La diferencia entre ambas aproximaciones es mucho más profunda de lo que puede parecer a primera vista. FusPoB demuestra que es posible construir escala sin eliminar competencia, sumar capacidades sin concentrar mercado y generar innovación sin reducir las opciones disponibles para los ciudadanos. El proyecto no nace de la absorción de empresas ni de la desaparición de rivales, sino de la colaboración entre actores especializados que conservan su identidad, sus capacidades y su capacidad de competir. Precisamente por eso constituye una referencia interesante para entender los desafíos que afronta Europa.
La cuestión de fondo no es si Europa necesita escala. La necesita. Tampoco es discutible que debe reducir el diferencial tecnológico que mantiene frente a Estados Unidos y China en ámbitos tan relevantes como la inteligencia artificial, los semiconductores, el cloud, la computación avanzada o las infraestructuras digitales. La verdadera cuestión es cómo alcanzar ese objetivo. Y ahí es donde las propuestas que identifican automáticamente escala con consolidación empresarial merecen un análisis mucho más riguroso.

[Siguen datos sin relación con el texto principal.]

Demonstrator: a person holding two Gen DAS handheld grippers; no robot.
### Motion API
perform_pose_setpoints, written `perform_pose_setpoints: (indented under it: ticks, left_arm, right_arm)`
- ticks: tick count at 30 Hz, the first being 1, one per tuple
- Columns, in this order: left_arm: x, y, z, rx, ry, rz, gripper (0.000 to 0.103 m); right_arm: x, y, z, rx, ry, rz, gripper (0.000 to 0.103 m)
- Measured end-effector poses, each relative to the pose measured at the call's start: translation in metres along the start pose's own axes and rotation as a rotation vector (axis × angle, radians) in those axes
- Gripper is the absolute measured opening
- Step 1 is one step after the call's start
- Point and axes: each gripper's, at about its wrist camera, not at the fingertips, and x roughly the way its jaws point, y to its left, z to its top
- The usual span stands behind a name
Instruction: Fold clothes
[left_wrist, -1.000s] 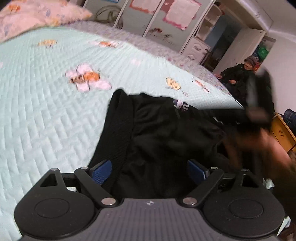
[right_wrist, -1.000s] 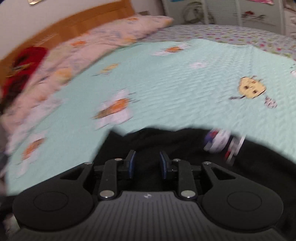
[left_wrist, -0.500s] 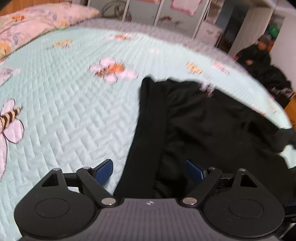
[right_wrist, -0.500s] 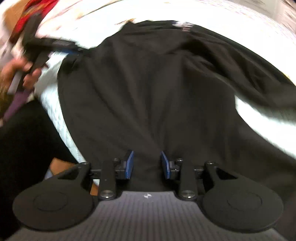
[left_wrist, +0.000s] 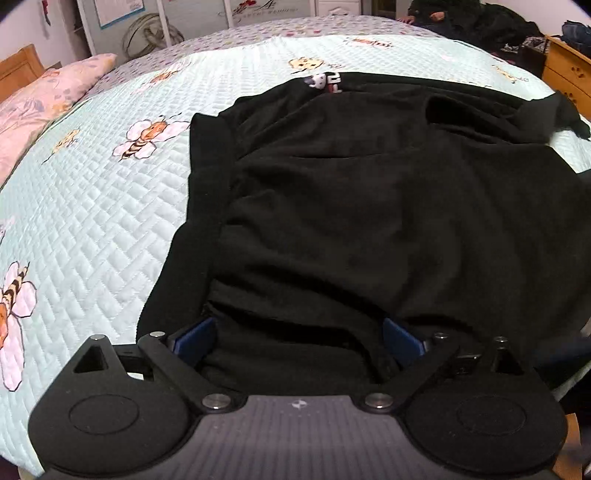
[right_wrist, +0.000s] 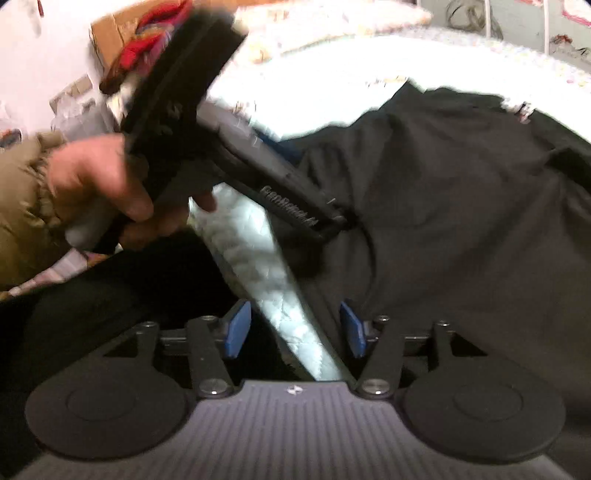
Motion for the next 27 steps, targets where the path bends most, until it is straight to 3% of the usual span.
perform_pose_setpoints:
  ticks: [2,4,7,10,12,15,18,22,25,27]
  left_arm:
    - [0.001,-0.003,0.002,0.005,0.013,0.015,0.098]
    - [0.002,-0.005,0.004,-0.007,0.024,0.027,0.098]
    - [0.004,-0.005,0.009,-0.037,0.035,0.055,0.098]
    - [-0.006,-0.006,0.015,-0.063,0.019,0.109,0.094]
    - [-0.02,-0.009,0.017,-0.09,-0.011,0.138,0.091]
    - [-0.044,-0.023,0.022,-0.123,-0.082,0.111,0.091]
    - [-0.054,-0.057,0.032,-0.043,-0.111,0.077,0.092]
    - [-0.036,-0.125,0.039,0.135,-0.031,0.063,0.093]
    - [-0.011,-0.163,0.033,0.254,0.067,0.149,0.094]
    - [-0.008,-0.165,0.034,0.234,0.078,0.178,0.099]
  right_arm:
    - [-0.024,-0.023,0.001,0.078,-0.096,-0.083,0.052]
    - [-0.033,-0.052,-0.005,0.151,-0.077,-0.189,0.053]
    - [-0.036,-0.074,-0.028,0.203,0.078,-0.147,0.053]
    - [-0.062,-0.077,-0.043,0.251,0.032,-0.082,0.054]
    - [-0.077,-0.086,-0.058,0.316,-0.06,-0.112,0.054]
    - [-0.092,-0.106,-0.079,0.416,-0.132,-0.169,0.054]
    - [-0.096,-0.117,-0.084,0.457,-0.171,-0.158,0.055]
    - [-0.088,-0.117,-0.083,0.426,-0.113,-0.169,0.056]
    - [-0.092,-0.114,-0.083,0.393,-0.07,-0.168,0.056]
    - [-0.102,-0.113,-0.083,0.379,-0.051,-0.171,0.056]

Europa dispone de instrumentos que han demostrado ser compatibles con la innovación, la soberanía tecnológica y la competencia: consorcios industriales, proyectos paneuropeos, alianzas tecnológicas, programas de investigación compartidos, estándares abiertos e infraestructuras comunes. Son precisamente estos mecanismos los que permiten agregar recursos, conocimiento e inversión sin trasladar costes al ciudadano mediante una reducción de la competencia efectiva.
Por el contrario, si la respuesta europea termina condicionada por las demandas de aquellos sectores que identifican su propio interés empresarial con el interés general, existe el riesgo de adoptar soluciones que aumenten la concentración de mercado sin resolver los problemas estructurales que explican el retraso tecnológico europeo. Reducir el número de operadores no crea automáticamente más innovación, más inteligencia artificial, más centros de datos, más capacidad de computación o más soberanía tecnológica. Lo que sí puede producir es una menor presión competitiva y, con ello, un perjuicio potencial para millones de ciudadanos y empresas que dependen diariamente de los servicios digitales.

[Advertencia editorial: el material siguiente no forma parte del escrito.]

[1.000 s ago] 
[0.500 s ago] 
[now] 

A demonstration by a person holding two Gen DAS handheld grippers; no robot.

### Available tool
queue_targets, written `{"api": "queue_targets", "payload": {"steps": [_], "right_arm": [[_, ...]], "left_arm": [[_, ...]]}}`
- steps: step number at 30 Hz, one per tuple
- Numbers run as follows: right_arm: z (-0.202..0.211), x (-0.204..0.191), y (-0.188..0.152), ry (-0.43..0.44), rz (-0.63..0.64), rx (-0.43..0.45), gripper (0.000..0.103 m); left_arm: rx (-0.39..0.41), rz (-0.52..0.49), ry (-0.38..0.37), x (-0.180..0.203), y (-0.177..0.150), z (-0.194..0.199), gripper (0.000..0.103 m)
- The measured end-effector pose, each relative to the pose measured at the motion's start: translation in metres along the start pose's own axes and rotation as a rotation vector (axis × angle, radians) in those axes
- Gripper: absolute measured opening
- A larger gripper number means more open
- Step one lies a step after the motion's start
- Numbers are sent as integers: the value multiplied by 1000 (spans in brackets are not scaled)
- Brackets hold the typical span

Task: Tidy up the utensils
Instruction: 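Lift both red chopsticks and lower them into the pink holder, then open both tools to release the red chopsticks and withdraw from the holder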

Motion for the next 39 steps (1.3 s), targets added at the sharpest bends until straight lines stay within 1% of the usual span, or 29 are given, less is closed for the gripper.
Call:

Por eso la responsabilidad de la Comisión Europea resulta especialmente relevante en este momento. Su función no es proteger modelos de negocio concretos ni atender prioritariamente las demandas de los grupos de presión empresariales más influyentes. Su función es preservar aquellos principios que han permitido construir el mercado interior europeo: competencia, innovación, apertura, eficiencia y protección del consumidor. Son precisamente esos principios los que pueden ayudar a reducir el diferencial tecnológico frente a Estados Unidos y China sin sacrificar los intereses de los ciudadanos europeos.
La historia de FusPoB demuestra que existe vida industrial en Europa más allá de las fusiones. Existe una vía basada en la cooperación, en la suma de capacidades y en la construcción de proyectos compartidos. Ignorar esa alternativa para apostar exclusivamente por una mayor concentración empresarial sería confundir tamaño con competitividad. Y ese es un error que, tarde o temprano, no pagarían quienes hoy lo promueven, sino los ciudadanos europeos que dependen de un mercado digital abierto, competitivo e innovador.